C. M. Pierce, J. M. Lotz, S. Salim, E. S. Laird, A. L. Coil, K. Bundy, C. N.A. Willmer, D. J.V. Rosario, J. R. Primack, S. M. Faber

Research output: Contribution to journalArticlepeer-review

28 Scopus citations


We describe the effect of active galactic nucleus (AGN) light on host galaxy optical and UV-optical colours, as determined from X-ray-selected AGN host galaxies at z~ 1, and compare the AGN host galaxy colours to those of a control sample matched to the AGN sample in both redshift and stellar mass. We identify as X-ray-selected AGNs 8.7+4-3 per cent of the red-sequence control galaxies, 9.8 ± 3 per cent of the blue-cloud control galaxies and 14.7+4-3 per cent of the green-valley control galaxies. The nuclear colours of AGN hosts are generally bluer than their outer colours, while the control galaxies exhibit redder nuclei. AGNs in blue-cloud host galaxies experience less X-ray obscuration, while AGNs in red-sequence hosts have more, which is the reverse of what is expected from general considerations of the interstellar medium. Outer and integrated colours of AGN hosts generally agree with the control galaxies, regardless of X-ray obscuration, but the nuclear colours of unobscured AGNs are typically much bluer, especially for X-ray luminous objects.

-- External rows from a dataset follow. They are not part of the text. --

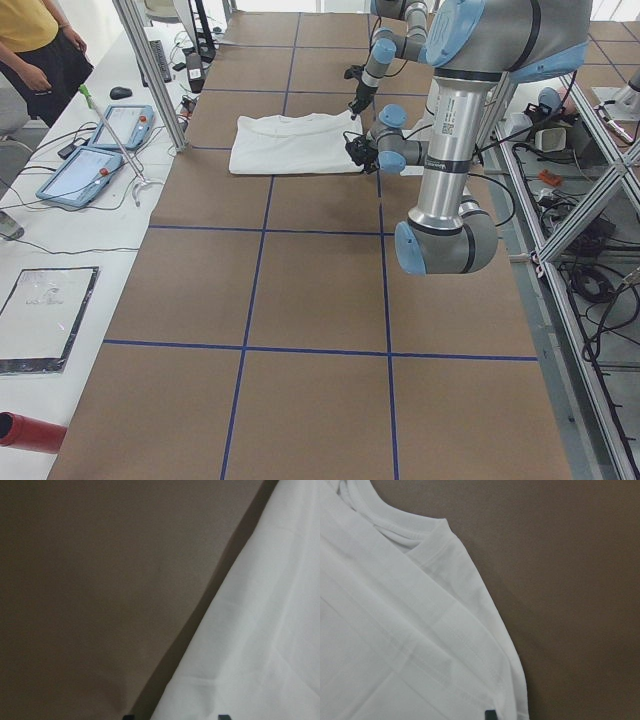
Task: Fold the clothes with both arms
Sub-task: 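Move the left gripper to the shirt corner nearest the robot beside the right gripper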
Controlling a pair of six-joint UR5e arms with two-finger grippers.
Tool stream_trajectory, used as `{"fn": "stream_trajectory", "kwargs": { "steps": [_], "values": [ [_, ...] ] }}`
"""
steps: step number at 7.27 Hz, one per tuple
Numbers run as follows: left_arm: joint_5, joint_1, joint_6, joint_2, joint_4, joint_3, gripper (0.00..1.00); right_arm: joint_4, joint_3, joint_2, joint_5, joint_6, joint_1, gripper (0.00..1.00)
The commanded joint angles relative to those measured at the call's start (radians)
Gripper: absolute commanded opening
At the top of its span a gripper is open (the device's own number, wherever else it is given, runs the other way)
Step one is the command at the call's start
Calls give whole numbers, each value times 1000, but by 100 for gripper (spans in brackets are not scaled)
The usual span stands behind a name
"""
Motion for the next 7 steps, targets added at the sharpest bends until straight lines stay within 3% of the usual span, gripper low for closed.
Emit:
{"fn": "stream_trajectory", "kwargs": {
  "steps": [1,2,5,7],
  "values": [
    [0,13,-5,1,1,6,42,0,0,1,0,0,0,0],
    [0,13,-19,1,1,1,0,0,0,1,0,0,0,0],
    [-4,15,-16,0,1,-41,0,-2,24,-2,0,5,-15,0],
    [-1,83,-22,85,1,-199,0,-6,111,-54,-9,93,-98,0]
  ]
}}
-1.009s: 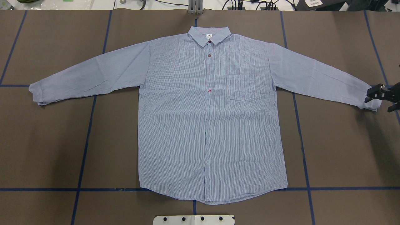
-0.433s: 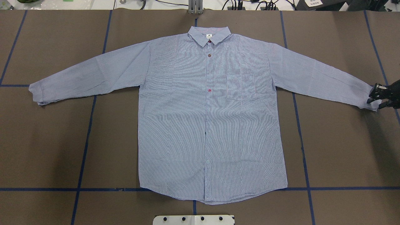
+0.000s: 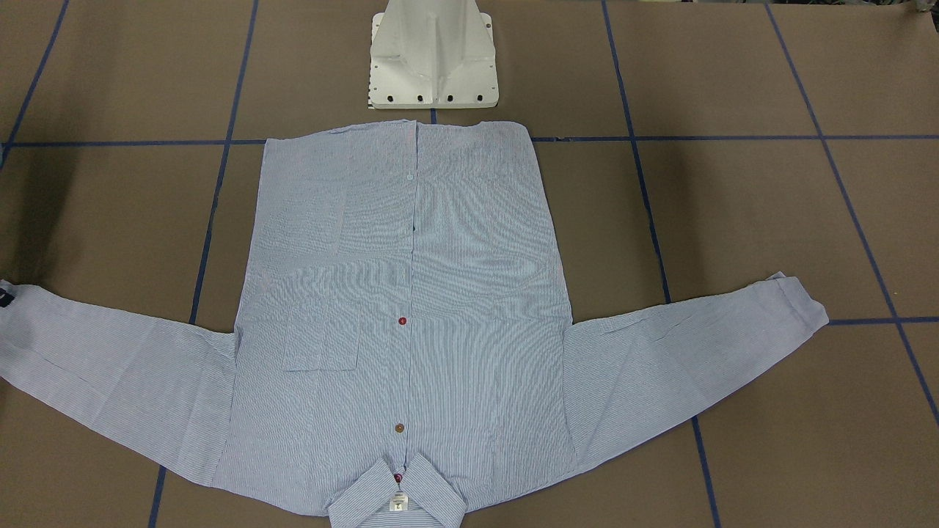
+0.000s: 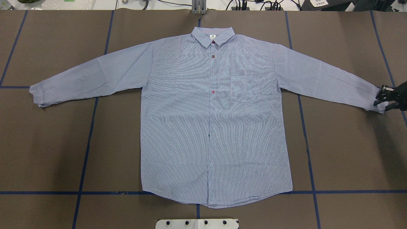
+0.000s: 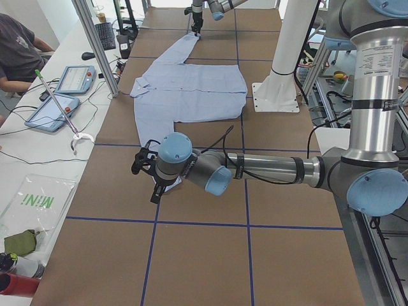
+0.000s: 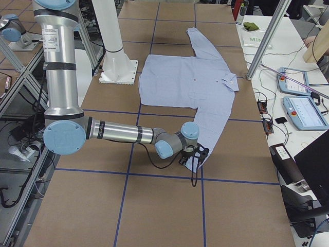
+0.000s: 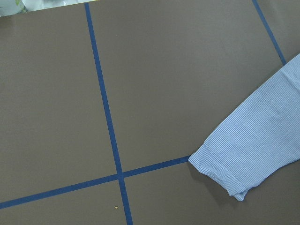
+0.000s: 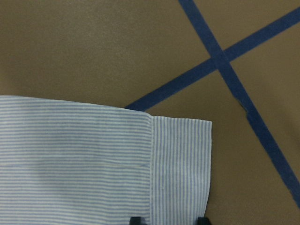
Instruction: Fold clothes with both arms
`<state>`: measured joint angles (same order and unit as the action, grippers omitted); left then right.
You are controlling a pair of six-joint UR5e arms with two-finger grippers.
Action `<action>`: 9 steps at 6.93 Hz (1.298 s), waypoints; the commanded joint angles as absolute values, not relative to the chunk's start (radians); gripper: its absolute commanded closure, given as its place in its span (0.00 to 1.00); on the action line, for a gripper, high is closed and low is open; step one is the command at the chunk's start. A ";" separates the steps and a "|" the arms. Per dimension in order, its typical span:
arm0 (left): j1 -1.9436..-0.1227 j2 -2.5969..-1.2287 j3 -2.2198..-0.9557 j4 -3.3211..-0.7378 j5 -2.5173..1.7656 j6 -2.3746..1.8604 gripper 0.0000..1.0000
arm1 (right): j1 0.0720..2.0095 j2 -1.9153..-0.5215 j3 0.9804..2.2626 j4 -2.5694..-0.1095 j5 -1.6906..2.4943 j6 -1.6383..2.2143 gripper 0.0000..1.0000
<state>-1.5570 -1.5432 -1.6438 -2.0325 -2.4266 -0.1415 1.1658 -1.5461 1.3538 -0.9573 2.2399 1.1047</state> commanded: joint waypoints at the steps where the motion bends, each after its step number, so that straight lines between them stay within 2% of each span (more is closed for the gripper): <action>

Visible point sources are seen in many of these, indicating that the nuclear colours have been contaminated by AGN light and that obscuration of the X-ray radiation and visible light are therefore highly correlated. Red AGN hosts are typically slightly bluer than red-sequence control galaxies, which suggests that their stellar populations are slightly younger. We compare these colour data to current models of AGN formation. The unexpected trend of less X-ray obscuration in blue-cloud galaxies and more in red-sequence galaxies is problematic for all AGN feedback models, in which gas and dust is thought to be removed as star formation shuts down. A second class of models involving radiative instabilities in hot gas is more promising for red-sequence AGNs but predicts a larger number of point sources in red-sequence AGNs than is observed. Regardless, it appears that multiple AGN models are necessary to explain the varied AGN host properties discussed in the current work. Finally, we find that integrated optical and UV - optical colours are not strongly affected by X-ray-selected AGNs except in rare cases (<10 per cent), where the AGN is very luminous, unobscured and/or visible as a point source.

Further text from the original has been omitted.